Our model is first increasing both the measures and then it is further increasing complexity of representation with decreasing the generalization ability and this is expected as no regularization is used in training the model. Now following is the same plots of HSIC(H, X) and HSIC(H, Y) vs epochs which will make things more clear.

```
[12]:
```

```
for evaluator_idx in range(1):
for layer_idx in range(model.num_layers-1):
print("layer no. :", layer_idx + 1)
epoch_axis = []
I_x_axis = []
I_y_axis = []
for epoch in range(num_epochs):
I_x = evaluated_dynamics[epoch][evaluator_idx][layer_idx][0].item()
I_y = evaluated_dynamics[epoch][evaluator_idx][layer_idx][1].item()
epoch_axis.append(epoch + 1)
I_x_axis.append(I_x)
I_y_axis.append(I_y)
plt.title("epochs vs compression measure")
plt.xlabel("epoch index")
plt.ylabel("HSIC(H, X)")
plt.grid(True)
plt.scatter(epoch_axis, I_x_axis)
plt.show()
plt.title("epochs vs generalization measure")
plt.xlabel("epoch index")
plt.ylabel("HSIC(H, Y)")
plt.grid(True)
plt.scatter(epoch_axis, I_y_axis)
plt.show()
```

```
layer no. : 1
```

```
layer no. : 2
```

```
layer no. : 3
```

```
layer no. : 4
```

```
layer no. : 5
```

## Observations¶

As you can observe for later layers, compression is increasing (complexity of representation is increasing) along with decrement in generalization abilities.
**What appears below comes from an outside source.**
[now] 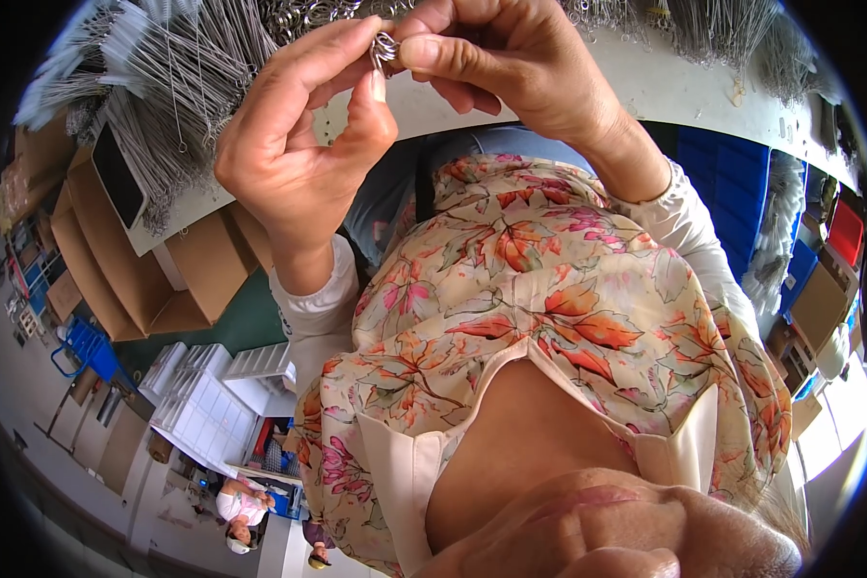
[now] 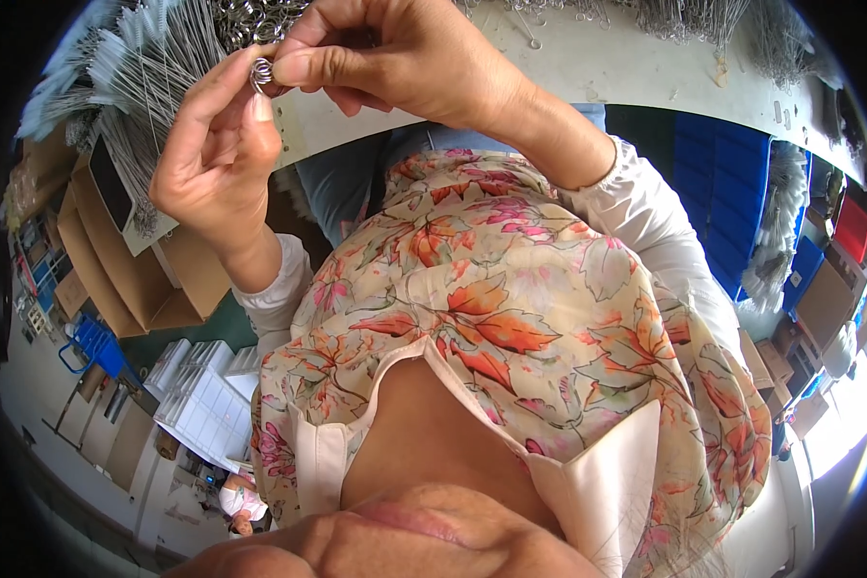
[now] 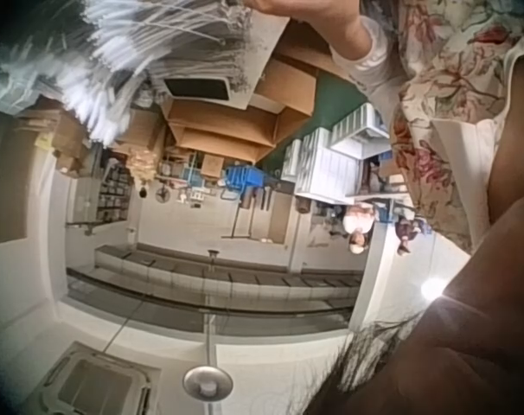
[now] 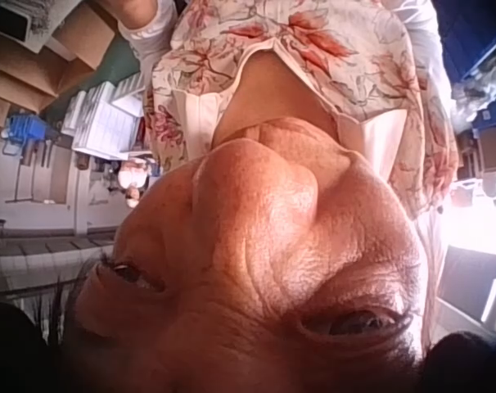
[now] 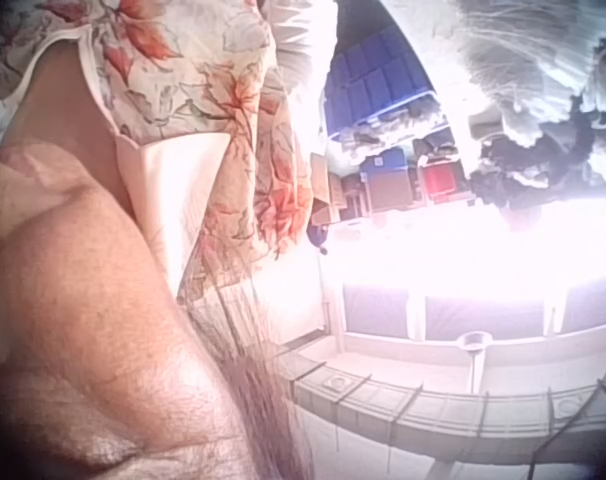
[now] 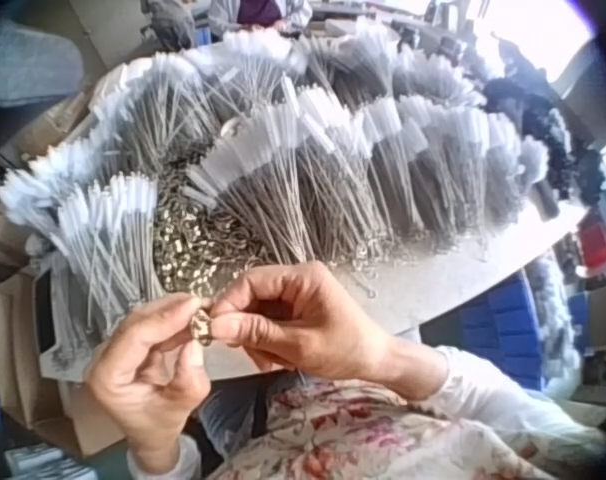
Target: Assembling small white brushes by attaching metal rings to the stems.
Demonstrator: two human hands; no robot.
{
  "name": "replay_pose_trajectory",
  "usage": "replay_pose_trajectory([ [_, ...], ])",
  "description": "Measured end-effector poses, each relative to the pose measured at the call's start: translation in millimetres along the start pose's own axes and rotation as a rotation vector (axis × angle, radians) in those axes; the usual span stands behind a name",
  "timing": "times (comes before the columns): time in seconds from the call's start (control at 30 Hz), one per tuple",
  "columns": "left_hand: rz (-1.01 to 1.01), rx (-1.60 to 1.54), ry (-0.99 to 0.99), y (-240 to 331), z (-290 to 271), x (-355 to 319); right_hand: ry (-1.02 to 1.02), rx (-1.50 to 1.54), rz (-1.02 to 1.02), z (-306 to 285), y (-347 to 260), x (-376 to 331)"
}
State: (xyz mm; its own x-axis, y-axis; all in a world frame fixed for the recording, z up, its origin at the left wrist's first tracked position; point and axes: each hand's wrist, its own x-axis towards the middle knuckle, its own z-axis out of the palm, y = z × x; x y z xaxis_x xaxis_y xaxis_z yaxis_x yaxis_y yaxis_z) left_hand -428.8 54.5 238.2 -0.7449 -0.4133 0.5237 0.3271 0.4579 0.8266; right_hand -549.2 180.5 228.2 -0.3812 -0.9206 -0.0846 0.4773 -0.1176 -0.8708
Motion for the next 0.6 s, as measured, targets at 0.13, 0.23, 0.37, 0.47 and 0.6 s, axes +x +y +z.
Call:
replay_pose_trajectory([
  [0.13, -0.007, -0.027, 0.016, 0, -2, -1, -0.020, -0.101, -0.057, 0, -2, 1],
  [0.23, -0.074, -0.081, 0.022, 0, -7, -1, -0.028, -0.169, -0.119, 1, -2, -1],
  [0.37, -0.032, -0.007, -0.009, 6, -2, 0, -0.024, -0.062, 0.000, 1, -2, -3],
  [0.47, -0.027, -0.066, 0.009, 5, -3, -2, -0.003, -0.135, -0.007, 4, -3, -6],
  [0.6, -0.027, 0.042, 0.022, 9, -2, -5, 0.006, -0.109, -0.012, 5, -2, -7],
])
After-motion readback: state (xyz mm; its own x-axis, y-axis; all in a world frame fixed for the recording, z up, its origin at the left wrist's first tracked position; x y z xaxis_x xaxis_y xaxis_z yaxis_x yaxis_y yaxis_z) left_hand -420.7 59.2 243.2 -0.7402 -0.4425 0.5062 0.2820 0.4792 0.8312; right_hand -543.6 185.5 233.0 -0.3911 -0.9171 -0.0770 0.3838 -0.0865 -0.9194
This tells us that standard loss functions used for training deep neural networks without regularization is not sufficient to capture the optimality of intermediate representations which in turn governs the generalization ability of the model (optimal trajectory in information plane according to IB-theory).

- Note that here we have not used any external regularization technique to train the network (no dropout used).

## Future work¶

You can now try using some regularization like dropout and observe the information plane trajectory. You can further change your dependence criterion itself and again obtain the trajectories. You can infer from that how different changes are affecting generalization and compression ability of model.